La luz gris del atardecer perfilaba su figura contra el vidrio.

-Quizás -dijo- no haya nada que resolver. Quizás soy exactamente lo que todos dicen.

Elliot no respondió enseguida. La observó. Con la quietud de un depredador que estudia a su presa.

Cuando finalmente habló, su voz fue un susurro cargado de algo peligroso.

-Lo dudo mucho.

Ella se volvió entonces, sus ojos verdes brillando con una mezcla de desafío y diversión.

-¿Así que no cree en la opinión pública, Lord Monderlai?

Él avanzó un paso. Solo un paso. Pero la atmósfera en la habitación cambió, como si el aire se hiciera más denso.

-Creo -dijo- que la verdad rara vez sobrevive al murmullo de la multitud.

Eveline alzó su copa en un brindis silencioso.

-Brindo por su escepticismo.

Chocaron suavemente las copas.

El vino rojo como la sangre tembló en los cristales.

En ese instante, un trueno retumbó en la distancia. El sonido rodó por las colinas como un presagio.

Ambos se quedaron en silencio un momento, sosteniendo las copas, las miradas trabadas en un duelo silencioso.

Finalmente, Eveline dejó su copa sobre una mesita lateral.

-¿Debo asumir que sus padres le han advertido sobre mí? -preguntó, con un aire de inocente curiosidad.
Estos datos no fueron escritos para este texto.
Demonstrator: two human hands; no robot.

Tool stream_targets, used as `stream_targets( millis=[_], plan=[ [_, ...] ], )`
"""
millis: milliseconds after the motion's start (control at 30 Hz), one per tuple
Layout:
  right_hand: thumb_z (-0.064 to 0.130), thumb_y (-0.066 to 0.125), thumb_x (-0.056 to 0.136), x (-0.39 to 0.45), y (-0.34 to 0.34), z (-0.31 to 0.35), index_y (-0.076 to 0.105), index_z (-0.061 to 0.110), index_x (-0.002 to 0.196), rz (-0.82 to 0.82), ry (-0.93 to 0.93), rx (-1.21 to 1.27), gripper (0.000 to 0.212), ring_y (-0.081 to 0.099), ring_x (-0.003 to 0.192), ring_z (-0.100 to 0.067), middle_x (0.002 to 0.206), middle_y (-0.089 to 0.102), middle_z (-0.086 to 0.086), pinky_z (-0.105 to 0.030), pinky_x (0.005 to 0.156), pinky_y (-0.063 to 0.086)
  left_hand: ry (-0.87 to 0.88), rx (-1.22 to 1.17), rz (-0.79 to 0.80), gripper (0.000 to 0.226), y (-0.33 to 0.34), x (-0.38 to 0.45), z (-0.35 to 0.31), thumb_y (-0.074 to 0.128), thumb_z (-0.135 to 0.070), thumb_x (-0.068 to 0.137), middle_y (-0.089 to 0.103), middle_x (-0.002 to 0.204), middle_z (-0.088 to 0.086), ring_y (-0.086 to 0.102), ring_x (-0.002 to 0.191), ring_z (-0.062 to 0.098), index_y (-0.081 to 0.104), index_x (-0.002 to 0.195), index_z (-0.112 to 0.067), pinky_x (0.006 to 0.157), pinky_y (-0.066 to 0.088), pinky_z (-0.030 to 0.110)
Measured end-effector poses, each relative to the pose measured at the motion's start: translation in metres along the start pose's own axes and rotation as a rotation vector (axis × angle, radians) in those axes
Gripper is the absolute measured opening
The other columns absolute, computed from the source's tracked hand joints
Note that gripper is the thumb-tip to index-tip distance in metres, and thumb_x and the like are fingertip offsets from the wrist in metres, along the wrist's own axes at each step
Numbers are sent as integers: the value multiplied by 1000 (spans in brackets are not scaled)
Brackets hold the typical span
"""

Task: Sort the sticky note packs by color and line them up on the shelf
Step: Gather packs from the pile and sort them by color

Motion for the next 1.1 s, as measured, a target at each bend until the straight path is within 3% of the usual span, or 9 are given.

-Debo asumir -replicó Elliot- que los míos han hecho lo mismo con usted.

Ella rió abiertamente.

-¿Y qué le han dicho, Lord Monderlai? ¿Que soy una devoradora de maridos?

¿Una cazafortunas? ¿Una viuda negra?

Él la miró de arriba abajo, despacio. No con lujuria, sino con algo mucho más peligroso: entendimiento.

-Me han dicho -dijo- que usted es peligrosa.

Eveline caminó hacia él, cada paso una provocación medida.

Se detuvo a apenas medio metro.

-¿Y usted, Lord Monderlai? ¿Es peligroso?

Los ojos de Elliot destellaron brevemente.

-Solo si me subestiman.

Eveline se inclinó levemente hacia él, lo suficiente para que su perfume -una mezcla embriagadora de jazmín y algo más oscuro- lo envolviera.

-Entonces quizás -susurró- deberíamos temernos mutuamente.

Por un momento, ambos quedaron suspendidos en un silencio cargado. Tan denso que parecía que el mundo fuera a quebrarse bajo su peso.

Fue Elliot quien retrocedió primero. Un movimiento sutil, apenas perceptible, pero una retirada, al fin y al cabo.

Se volvió hacia la chimenea, como si el fuego pudiera distraerlo de la presencia avasallante de Eveline.

-Le mostraré su habitación -dijo, con voz perfectamente neutra.

Eveline sonrió, triunfante, mientras recogía su capa ligera.

-Con gusto, mi lord.

Cuando él abrió la puerta y le indicó el camino, ella pasó junto a él con una gracia insolente, rozándolo apenas con el vuelo de su falda.

Él no se movió.

Pero la tensión quedó, vibrando entre ellos como la cuerda de un violín recién pulsada.

La guerra había comenzado.

Y ambos, en el fondo, sabían que ya no había marcha atrás.